Stored dataset items:
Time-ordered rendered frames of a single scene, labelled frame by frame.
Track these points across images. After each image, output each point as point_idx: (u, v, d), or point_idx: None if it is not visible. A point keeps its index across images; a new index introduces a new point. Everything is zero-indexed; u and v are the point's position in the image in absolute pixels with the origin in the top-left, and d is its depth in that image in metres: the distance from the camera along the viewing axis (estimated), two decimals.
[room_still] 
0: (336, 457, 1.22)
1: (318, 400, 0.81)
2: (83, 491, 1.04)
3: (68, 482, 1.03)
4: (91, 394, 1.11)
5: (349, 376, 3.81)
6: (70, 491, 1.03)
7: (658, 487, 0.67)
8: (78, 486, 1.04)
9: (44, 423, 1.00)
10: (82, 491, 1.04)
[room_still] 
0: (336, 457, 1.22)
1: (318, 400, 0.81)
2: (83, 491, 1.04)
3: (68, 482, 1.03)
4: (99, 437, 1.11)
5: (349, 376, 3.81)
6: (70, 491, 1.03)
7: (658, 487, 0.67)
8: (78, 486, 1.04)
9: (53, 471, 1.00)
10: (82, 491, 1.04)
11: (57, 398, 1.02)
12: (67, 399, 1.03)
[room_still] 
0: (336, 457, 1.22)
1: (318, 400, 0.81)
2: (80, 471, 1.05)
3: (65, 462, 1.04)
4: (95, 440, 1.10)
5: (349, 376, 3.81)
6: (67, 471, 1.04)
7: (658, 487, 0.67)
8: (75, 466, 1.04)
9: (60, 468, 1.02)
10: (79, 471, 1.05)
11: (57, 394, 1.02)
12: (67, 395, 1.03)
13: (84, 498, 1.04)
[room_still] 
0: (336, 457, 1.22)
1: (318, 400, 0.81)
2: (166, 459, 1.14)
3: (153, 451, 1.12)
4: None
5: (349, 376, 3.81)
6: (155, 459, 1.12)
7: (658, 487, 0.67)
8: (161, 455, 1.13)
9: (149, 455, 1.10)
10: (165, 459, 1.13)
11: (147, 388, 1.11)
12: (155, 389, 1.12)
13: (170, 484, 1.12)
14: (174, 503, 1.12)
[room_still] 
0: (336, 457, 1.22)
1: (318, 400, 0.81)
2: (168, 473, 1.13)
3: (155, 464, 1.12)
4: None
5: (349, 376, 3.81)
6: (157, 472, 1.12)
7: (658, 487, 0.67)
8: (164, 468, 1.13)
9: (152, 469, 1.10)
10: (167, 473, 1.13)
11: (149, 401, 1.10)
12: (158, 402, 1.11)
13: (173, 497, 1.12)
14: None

• Task statement
Retype all the data. Nothing may be left out or altered.

• Response
Time-ordered rendered frames of a single scene, labelled frame by frame.
Track these points across images. After each image, output each point as point_idx: (u, v, d), or point_idx: None if it is not visible. A point keeps its index across images; a new index introduces a new point. Everything is zero-indexed; u and v are the point's position in the image in absolute pixels with the origin in the top-left, and d is its depth in that image in metres: the distance from the camera along the viewing axis (estimated), two decimals.
[room_still] 
0: (336, 457, 1.22)
1: (318, 400, 0.81)
2: (83, 491, 1.04)
3: (68, 482, 1.03)
4: (91, 394, 1.11)
5: (349, 376, 3.81)
6: (70, 491, 1.03)
7: (658, 487, 0.67)
8: (78, 486, 1.04)
9: (44, 423, 1.00)
10: (82, 491, 1.04)
[room_still] 
0: (336, 457, 1.22)
1: (318, 400, 0.81)
2: (83, 491, 1.04)
3: (68, 482, 1.03)
4: (99, 437, 1.11)
5: (349, 376, 3.81)
6: (70, 491, 1.03)
7: (658, 487, 0.67)
8: (78, 486, 1.04)
9: (53, 471, 1.00)
10: (82, 491, 1.04)
11: (57, 398, 1.02)
12: (67, 399, 1.03)
[room_still] 
0: (336, 457, 1.22)
1: (318, 400, 0.81)
2: (80, 471, 1.05)
3: (65, 462, 1.04)
4: (95, 440, 1.10)
5: (349, 376, 3.81)
6: (67, 471, 1.04)
7: (658, 487, 0.67)
8: (75, 466, 1.04)
9: (60, 468, 1.02)
10: (79, 471, 1.05)
11: (57, 394, 1.02)
12: (67, 395, 1.03)
13: (84, 498, 1.04)
[room_still] 
0: (336, 457, 1.22)
1: (318, 400, 0.81)
2: (166, 459, 1.14)
3: (153, 451, 1.12)
4: None
5: (349, 376, 3.81)
6: (155, 459, 1.12)
7: (658, 487, 0.67)
8: (161, 455, 1.13)
9: (149, 455, 1.10)
10: (165, 459, 1.13)
11: (147, 388, 1.11)
12: (155, 389, 1.12)
13: (170, 484, 1.12)
14: (174, 503, 1.12)
[room_still] 
0: (336, 457, 1.22)
1: (318, 400, 0.81)
2: (168, 473, 1.13)
3: (155, 464, 1.12)
4: None
5: (349, 376, 3.81)
6: (157, 472, 1.12)
7: (658, 487, 0.67)
8: (164, 468, 1.13)
9: (152, 469, 1.10)
10: (167, 473, 1.13)
11: (149, 401, 1.10)
12: (158, 402, 1.11)
13: (173, 497, 1.12)
14: None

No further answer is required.